# Task description:
Find the word "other" in the listing below. Copy every line that has it.

____

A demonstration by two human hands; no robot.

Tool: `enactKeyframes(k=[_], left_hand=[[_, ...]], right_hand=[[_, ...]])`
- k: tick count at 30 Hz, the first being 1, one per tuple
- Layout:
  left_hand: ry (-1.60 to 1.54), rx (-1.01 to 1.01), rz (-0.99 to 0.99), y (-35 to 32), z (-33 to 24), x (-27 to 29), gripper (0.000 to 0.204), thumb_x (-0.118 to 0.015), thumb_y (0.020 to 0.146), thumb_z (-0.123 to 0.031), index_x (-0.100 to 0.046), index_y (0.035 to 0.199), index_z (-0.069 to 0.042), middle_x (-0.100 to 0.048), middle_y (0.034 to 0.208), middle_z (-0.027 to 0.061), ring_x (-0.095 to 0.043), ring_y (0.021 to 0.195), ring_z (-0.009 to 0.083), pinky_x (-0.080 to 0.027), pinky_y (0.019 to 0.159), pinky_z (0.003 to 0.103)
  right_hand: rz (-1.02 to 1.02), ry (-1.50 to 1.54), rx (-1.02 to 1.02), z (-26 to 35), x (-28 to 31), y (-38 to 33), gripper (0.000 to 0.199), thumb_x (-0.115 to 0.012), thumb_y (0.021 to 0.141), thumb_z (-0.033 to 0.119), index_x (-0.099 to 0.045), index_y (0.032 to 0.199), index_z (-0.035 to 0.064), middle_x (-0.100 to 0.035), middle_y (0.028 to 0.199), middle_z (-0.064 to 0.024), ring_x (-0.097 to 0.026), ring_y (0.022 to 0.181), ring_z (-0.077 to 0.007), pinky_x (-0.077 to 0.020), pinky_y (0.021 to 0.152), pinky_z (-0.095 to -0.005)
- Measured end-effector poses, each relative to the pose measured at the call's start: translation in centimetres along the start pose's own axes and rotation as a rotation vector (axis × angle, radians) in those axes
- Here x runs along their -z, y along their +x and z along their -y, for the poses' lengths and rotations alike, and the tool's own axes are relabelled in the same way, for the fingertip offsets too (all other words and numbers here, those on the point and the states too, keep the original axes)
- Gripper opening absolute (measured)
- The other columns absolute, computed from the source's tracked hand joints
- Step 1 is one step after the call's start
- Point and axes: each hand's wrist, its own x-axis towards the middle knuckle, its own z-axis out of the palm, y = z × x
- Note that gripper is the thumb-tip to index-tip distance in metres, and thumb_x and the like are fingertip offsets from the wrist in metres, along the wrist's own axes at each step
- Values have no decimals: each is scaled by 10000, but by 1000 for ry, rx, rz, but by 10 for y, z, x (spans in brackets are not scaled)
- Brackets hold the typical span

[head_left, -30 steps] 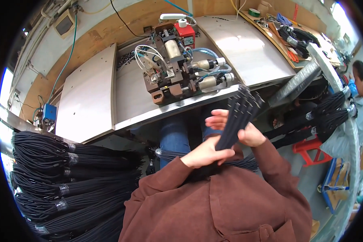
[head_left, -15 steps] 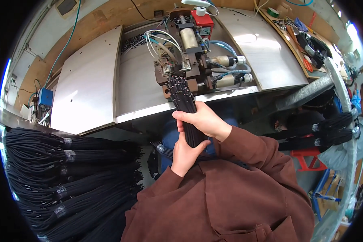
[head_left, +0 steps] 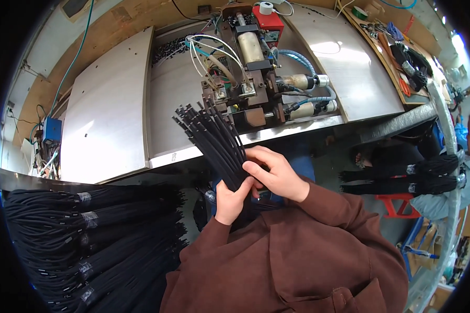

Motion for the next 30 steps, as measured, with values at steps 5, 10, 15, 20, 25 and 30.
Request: enactKeyframes(k=[5, 10, 15, 20, 25, 30], left_hand=[[-105, 10, -73, -1, -2, -5, 110, -534, 875, -24, -583, 939, 52, -633, 769, 112, -599, 591, 151, -490, 560, 252], [-56, -38, -166, 2, -4, -9, 132, -527, 877, -24, -576, 962, 63, -628, 769, 110, -602, 591, 161, -491, 554, 255], [-49, -48, -199, 9, -16, -11, 144, -533, 873, -31, -564, 976, 65, -619, 759, 104, -598, 581, 160, -489, 546, 254], [-71, -77, -252, 15, -21, -14, 124, -541, 870, -40, -559, 945, 57, -609, 734, 93, -588, 565, 155, -481, 537, 251], [-41, -83, -258, 16, -25, -14, 115, -542, 871, -45, -555, 935, 49, -605, 723, 87, -584, 557, 152, -473, 527, 246], [-32, -91, -297, 18, -27, -16, 126, -545, 873, -51, -552, 951, 48, -605, 726, 89, -580, 551, 148, -467, 521, 240]], right_hand=[[-82, 7, -45, -18, -4, -7, 190, -558, 884, 104, -578, 970, -64, -541, 808, -49, -528, 485, -72, -403, 407, -219], [-114, -51, -53, -16, -4, -4, 162, -559, 883, 92, -606, 921, -58, -559, 827, -32, -515, 588, -50, -425, 514, -190], [-169, 146, -153, -8, -7, 7, 163, -544, 891, 102, -626, 887, -39, -564, 766, -22, -492, 556, -32, -409, 484, -182], [-196, 313, -247, -11, -9, 17, 186, -522, 903, 124, -636, 879, -21, -560, 696, -5, -473, 527, -24, -395, 460, -178], [-182, 313, -216, -15, -11, 24, 200, -511, 907, 135, -619, 860, -26, -536, 636, -17, -457, 425, -53, -357, 354, -213], [-149, 340, -256, -15, -11, 29, 204, -511, 908, 141, -616, 854, -26, -529, 601, -6, -439, 410, -47, -344, 358, -210]])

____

# Exercise response:
- Here x runs along their -z, y along their +x and z along their -y, for the poses' lengths and rotations alike, and the tool's own axes are relabelled in the same way, for the fingertip offsets too (all other words and numbers here, those on the point and the states too, keep the original axes)
- The other columns absolute, computed from the source's tracked hand joints

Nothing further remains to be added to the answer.